[Data records]
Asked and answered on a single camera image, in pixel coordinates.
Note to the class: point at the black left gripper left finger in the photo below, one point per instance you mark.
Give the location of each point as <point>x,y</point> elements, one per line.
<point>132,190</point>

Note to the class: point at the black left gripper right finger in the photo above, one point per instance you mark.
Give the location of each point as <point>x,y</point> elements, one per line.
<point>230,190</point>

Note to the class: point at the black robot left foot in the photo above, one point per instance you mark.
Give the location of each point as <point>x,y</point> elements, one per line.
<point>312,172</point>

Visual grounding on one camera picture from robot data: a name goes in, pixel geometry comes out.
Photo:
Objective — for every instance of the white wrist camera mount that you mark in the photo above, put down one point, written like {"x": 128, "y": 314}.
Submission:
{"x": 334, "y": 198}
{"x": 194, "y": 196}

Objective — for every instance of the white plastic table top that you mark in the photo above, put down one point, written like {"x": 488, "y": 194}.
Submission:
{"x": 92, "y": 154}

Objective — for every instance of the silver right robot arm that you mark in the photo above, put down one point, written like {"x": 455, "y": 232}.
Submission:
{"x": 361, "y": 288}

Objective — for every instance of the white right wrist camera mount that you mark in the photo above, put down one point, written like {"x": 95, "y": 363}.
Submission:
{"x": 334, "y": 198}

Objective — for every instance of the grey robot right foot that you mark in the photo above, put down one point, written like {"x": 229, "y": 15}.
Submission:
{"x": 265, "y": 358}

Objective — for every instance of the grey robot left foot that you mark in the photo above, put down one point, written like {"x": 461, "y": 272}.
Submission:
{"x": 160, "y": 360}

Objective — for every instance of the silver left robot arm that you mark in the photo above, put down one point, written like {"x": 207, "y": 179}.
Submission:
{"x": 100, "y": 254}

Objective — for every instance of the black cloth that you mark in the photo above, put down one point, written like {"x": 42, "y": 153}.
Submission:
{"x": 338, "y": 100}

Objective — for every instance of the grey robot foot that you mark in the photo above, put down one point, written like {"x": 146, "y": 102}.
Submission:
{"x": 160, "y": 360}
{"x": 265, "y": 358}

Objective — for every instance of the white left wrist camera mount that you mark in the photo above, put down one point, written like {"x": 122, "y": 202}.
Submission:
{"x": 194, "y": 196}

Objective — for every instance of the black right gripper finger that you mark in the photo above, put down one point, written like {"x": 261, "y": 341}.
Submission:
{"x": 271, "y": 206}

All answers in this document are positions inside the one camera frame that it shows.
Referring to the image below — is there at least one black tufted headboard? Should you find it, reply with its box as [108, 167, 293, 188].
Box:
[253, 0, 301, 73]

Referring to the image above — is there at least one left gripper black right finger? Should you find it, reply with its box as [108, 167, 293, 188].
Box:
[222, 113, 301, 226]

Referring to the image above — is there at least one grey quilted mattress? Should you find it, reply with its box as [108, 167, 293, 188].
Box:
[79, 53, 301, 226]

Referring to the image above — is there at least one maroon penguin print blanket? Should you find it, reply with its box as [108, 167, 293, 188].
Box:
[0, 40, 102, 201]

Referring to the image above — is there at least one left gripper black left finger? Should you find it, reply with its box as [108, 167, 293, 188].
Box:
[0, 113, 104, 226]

**Goal of the exercise:**
Going through the data above, return each line with the word "Note".

**Completed task:**
Note to the class: point at the black left gripper left finger in the photo below, one point per instance you mark.
Note to the class: point at the black left gripper right finger in the photo above, one point per instance you mark.
Note to the class: point at the black robot left foot in the photo above, one point per instance you mark.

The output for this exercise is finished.